Scrapy is not a specific bot but a popular, open-source web crawling framework for the Python language. It is used by developers to build their own custom web crawlers (or 'spiders') to extract structured data from websites. Its presence in your logs means an individual or organization has built a scraper with this framework to target your site's content, often for data mining, price monitoring, or research.

What is the Scrapy bot?

Scrapy is an open-source web crawling framework, not a specific bot from a single company. It provides developers with the tools to build their own custom web crawlers, called 'spiders,' for extracting data from websites. When a Scrapy-based bot visits a site, it may identify itself with a default user-agent string like Scrapy/2.8.0 (+https://scrapy.org), though developers often customize this. Because it is a framework, the behavior of a Scrapy-based crawler is entirely determined by the person who programmed it.

Why is a Scrapy bot crawling my site?

A Scrapy bot is crawling your site because someone has developed a custom crawler with the Scrapy framework to extract specific information from your pages. The purpose could be anything from collecting product information for a price comparison service to gathering news articles for media monitoring. The frequency of visits is determined by the developer's programming. This crawling may be authorized if the developer is following ethical practices, but many Scrapy crawlers operate without the explicit permission of the website owner.

What is the purpose of a Scrapy bot?

Scrapy is a tool for building specialized data extraction solutions. The data collected by Scrapy-based crawlers is typically used for the private purposes of the operator, such as market research, price monitoring, or academic research. Unlike search engine bots that index content to make it discoverable, Scrapy crawlers usually extract specific data points for private use. While this can sometimes be indirectly beneficial if the data is used to include your site in a service that drives traffic back to you, it can also consume server resources with no return value.

How do I block a Scrapy bot?

You can attempt to block Scrapy-based bots by adding a disallow rule for the default user-agent to your robots.txt file. However, this is often ineffective, as developers using Scrapy frequently change the user-agent string to something more generic to avoid being blocked.

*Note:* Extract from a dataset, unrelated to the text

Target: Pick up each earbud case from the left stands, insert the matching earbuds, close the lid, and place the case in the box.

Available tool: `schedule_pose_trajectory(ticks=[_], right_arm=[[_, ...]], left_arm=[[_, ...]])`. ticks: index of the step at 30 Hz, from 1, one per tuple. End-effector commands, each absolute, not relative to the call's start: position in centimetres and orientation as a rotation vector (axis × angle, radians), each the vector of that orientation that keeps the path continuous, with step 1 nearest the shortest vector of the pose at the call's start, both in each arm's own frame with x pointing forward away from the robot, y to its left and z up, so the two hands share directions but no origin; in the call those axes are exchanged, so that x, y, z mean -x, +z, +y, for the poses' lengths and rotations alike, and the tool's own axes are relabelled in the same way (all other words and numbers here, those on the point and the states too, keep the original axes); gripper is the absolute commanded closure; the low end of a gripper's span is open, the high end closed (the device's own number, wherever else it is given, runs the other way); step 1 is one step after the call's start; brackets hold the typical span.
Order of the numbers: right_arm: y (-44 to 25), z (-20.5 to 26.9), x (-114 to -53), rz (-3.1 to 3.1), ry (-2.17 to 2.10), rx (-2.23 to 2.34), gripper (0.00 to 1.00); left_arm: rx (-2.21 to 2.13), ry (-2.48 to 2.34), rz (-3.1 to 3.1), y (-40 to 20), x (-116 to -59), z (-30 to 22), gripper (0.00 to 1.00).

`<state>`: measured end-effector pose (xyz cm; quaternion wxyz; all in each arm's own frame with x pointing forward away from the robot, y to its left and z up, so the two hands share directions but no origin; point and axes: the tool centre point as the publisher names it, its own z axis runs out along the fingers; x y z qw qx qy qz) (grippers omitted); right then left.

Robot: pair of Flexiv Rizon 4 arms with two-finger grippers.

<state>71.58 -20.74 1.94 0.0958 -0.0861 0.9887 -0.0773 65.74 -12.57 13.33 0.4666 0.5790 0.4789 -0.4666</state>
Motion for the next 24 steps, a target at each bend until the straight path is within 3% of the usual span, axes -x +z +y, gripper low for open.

To block the default user-agent, add the following lines to your robots.txt file:

User-agent: Scrapy
Disallow: /

More advanced bot detection methods may be necessary to block custom Scrapy crawlers.

How to verify the authenticity of the user-agent operated by Zyte?

Reverse IP lookup technique

To verify user-agent authenticity, you can use host linux command two times with the IP address of the requester.

```
> host IPAddressOfRequest
```
This command returns the reverse lookup hostname (e.g., 4.4.8.8.in-addr.arpa.).

> host ReverseDNSFromTheOutputOfFirstRequest

If the output matches the original IP address and the domain is associated with a trusted operator (e.g., Zyte), the user-agent can be considered legitimate.

IP list lookup technique

Some operators provide a public list of IP addresses used by their crawlers. This list can be cross-referenced to verify a user-agent's authenticity. However, both operators and website owners may find it challenging to maintain an up-to-date list, so use this method with caution and in conjunction with other verification techniques.